-- RECORDS PROVIDED follows --

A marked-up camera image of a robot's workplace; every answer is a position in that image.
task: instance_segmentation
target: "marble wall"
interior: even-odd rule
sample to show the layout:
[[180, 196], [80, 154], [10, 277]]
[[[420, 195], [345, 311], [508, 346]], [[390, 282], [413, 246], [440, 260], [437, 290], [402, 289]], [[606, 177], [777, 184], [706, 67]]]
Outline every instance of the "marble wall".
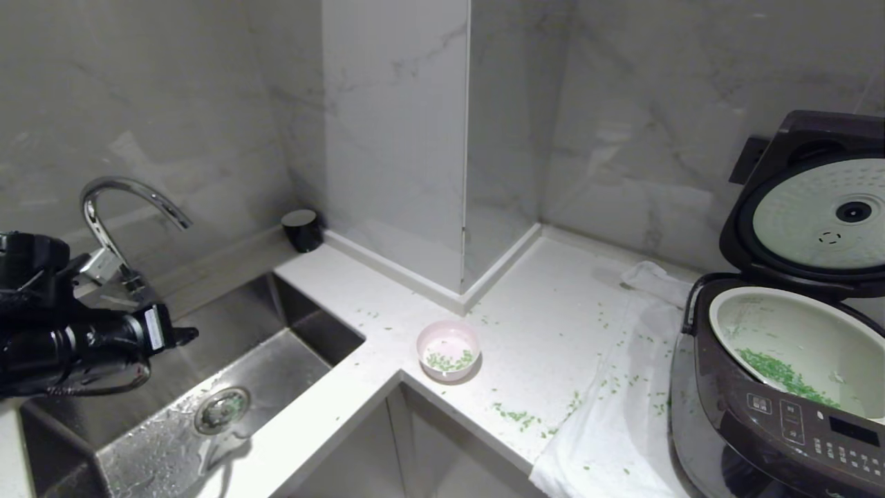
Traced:
[[542, 217], [701, 269], [750, 134], [885, 114], [881, 0], [578, 0]]
[[246, 20], [235, 0], [0, 4], [0, 230], [96, 247], [78, 197], [101, 175], [145, 181], [195, 222], [99, 200], [149, 278], [272, 227], [294, 190]]
[[457, 292], [468, 2], [244, 5], [298, 197], [333, 230]]
[[462, 292], [538, 219], [574, 0], [473, 0]]

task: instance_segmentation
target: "black cup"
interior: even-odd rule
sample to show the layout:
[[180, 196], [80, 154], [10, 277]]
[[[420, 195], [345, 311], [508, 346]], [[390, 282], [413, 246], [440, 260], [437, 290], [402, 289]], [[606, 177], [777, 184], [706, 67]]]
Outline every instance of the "black cup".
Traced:
[[300, 253], [309, 253], [323, 243], [323, 231], [316, 211], [299, 209], [282, 217], [282, 229], [286, 237]]

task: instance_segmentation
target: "drain strainer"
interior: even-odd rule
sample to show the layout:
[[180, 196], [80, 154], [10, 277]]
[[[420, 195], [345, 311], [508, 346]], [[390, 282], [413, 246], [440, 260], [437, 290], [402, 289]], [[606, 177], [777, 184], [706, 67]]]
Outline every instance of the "drain strainer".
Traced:
[[240, 420], [248, 409], [249, 394], [239, 387], [231, 387], [203, 401], [194, 424], [202, 434], [218, 434]]

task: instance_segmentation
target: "chrome faucet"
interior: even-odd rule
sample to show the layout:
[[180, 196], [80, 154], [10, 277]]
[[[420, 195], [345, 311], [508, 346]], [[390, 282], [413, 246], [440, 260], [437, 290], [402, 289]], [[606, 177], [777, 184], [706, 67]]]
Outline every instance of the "chrome faucet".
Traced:
[[139, 303], [152, 300], [156, 296], [146, 284], [144, 277], [132, 268], [123, 252], [114, 244], [101, 219], [98, 217], [96, 200], [104, 191], [124, 191], [150, 202], [164, 214], [179, 230], [186, 230], [194, 223], [171, 200], [144, 183], [123, 176], [102, 176], [86, 184], [80, 192], [83, 218], [101, 246], [89, 257], [80, 270], [94, 286], [107, 284], [117, 272], [129, 294]]

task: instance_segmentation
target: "kitchen sink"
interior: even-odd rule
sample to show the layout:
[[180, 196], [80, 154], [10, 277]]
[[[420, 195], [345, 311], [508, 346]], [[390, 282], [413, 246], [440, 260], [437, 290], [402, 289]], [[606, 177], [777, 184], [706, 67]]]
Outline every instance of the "kitchen sink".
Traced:
[[364, 341], [273, 274], [174, 324], [139, 389], [22, 406], [37, 496], [179, 496]]

-- RECORDS PROVIDED concluded --

WORK ITEM: When a line in the data contains the string "marble", copy that line.

YOUR SOLUTION:
target: "marble wall"
Outline every instance of the "marble wall".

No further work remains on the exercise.